Back here on planet Fuck My Life, I may not have an undead army to contend with, but my leg is already swelling from the bite, the pain like lava chewing through my skin.

I try to scramble off the boulder, but I stumble and land on my ass. The puncture wounds are closing, but the venom is working its way into my bloodstream—pretty sure I can’t heal that on my own.

Fuckrabbits. I can’t stay here. I need to find help. I reach for my pack with the phone, but my fingers graze the strap, and it slides down the side of the bolder, wedging itself into a crack I can’t reach.

Seconds later, my leg goes numb, my lips tingly.

I try to remember everything they ever taught us in Tres Búhos elementary school about rattlesnake bites, but it’s no use.

My stomach lurches—pretty sure I just puked up that granola bar.

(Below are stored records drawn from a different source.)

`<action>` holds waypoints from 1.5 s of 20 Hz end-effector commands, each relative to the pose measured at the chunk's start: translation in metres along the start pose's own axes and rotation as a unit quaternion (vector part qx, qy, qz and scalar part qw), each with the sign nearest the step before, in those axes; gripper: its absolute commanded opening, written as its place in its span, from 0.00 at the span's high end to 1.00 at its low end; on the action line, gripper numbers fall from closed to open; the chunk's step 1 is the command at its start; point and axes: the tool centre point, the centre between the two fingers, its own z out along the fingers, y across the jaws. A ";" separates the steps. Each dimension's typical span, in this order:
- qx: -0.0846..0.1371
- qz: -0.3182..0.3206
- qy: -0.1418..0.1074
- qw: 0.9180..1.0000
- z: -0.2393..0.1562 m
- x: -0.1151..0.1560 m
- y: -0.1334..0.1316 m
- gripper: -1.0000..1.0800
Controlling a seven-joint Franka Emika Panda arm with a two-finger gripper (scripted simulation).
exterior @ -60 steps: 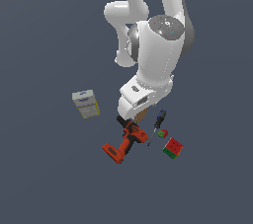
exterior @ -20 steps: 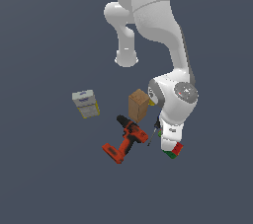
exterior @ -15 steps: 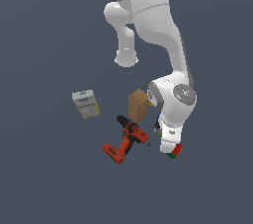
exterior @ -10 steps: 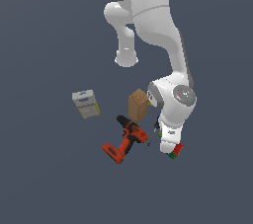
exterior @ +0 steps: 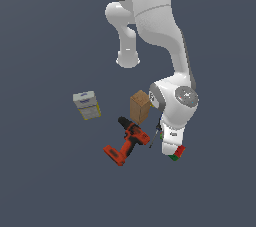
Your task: Pick up a designated object from a clutter of objects.
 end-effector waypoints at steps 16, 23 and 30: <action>0.001 -0.001 -0.001 1.000 -0.090 -0.059 0.004 1.00; 0.002 -0.001 0.000 1.000 -0.164 -0.107 0.008 1.00; 0.004 -0.002 0.000 1.000 -0.239 -0.155 0.013 1.00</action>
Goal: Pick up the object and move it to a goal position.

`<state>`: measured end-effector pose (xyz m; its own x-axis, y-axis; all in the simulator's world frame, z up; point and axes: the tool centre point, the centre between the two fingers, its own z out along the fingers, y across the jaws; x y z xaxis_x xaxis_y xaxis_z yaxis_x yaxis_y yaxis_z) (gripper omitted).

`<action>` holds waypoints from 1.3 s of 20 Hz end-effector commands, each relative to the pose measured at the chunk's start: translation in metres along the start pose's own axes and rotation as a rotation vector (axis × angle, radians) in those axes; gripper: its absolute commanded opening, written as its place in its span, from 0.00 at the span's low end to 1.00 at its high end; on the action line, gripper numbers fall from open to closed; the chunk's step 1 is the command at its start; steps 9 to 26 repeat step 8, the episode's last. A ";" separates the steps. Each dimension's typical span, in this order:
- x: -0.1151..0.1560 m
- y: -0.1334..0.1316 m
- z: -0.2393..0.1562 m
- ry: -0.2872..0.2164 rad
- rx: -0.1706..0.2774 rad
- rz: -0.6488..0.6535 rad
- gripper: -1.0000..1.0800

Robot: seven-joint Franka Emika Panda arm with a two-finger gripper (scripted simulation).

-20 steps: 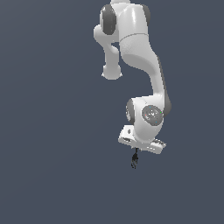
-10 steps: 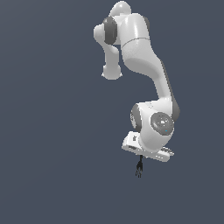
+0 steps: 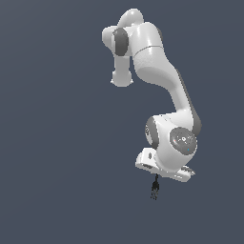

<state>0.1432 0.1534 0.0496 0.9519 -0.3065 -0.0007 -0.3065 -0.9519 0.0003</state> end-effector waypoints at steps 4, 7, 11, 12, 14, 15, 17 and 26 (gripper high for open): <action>0.004 -0.003 -0.002 0.000 0.000 0.000 0.00; 0.005 -0.004 -0.002 0.000 0.000 0.000 0.00; 0.005 -0.004 -0.002 0.000 0.000 0.000 0.00; 0.005 -0.004 -0.002 0.000 0.000 0.000 0.00; 0.005 -0.004 -0.002 0.000 0.000 0.000 0.00; 0.005 -0.004 -0.002 0.000 0.000 0.000 0.00; 0.005 -0.004 -0.002 0.000 0.000 0.000 0.00; 0.005 -0.004 -0.002 0.000 0.000 0.000 0.00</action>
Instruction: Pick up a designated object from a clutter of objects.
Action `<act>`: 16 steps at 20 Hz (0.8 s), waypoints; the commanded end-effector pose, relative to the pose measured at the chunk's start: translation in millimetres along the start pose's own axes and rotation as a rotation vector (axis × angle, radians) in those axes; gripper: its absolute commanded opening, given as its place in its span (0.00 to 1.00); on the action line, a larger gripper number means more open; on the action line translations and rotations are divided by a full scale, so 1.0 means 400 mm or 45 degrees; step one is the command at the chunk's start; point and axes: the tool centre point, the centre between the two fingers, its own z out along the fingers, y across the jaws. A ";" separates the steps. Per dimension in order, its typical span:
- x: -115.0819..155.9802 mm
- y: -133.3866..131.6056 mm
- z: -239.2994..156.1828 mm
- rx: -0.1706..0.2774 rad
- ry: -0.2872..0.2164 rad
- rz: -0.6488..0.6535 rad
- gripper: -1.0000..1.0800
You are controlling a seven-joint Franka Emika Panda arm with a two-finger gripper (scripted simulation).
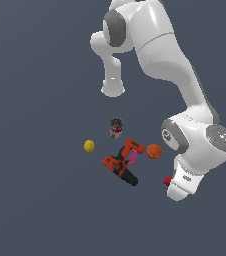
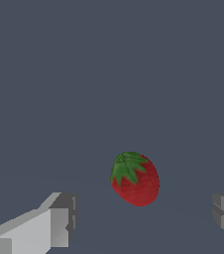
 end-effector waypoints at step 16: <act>0.002 -0.001 0.123 0.000 0.000 -0.005 0.00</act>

My vision is swimming, darkening.

The last conscious thought I have is one of pure fear. Not that I’m going to be destroyed by an undead army, but that I’m going to die on this rock, and someone is going to find my phone, and instead of being remembered as the spirit-blessed witch who mastered her magick and translated her mother’s prophecies and saved countless lives, I’ll be forever immortalized as the girl who felt compelled to issue unsolicited warnings about the dangers of masturbating with a cactus, and then got herself killed by a poisonous snake.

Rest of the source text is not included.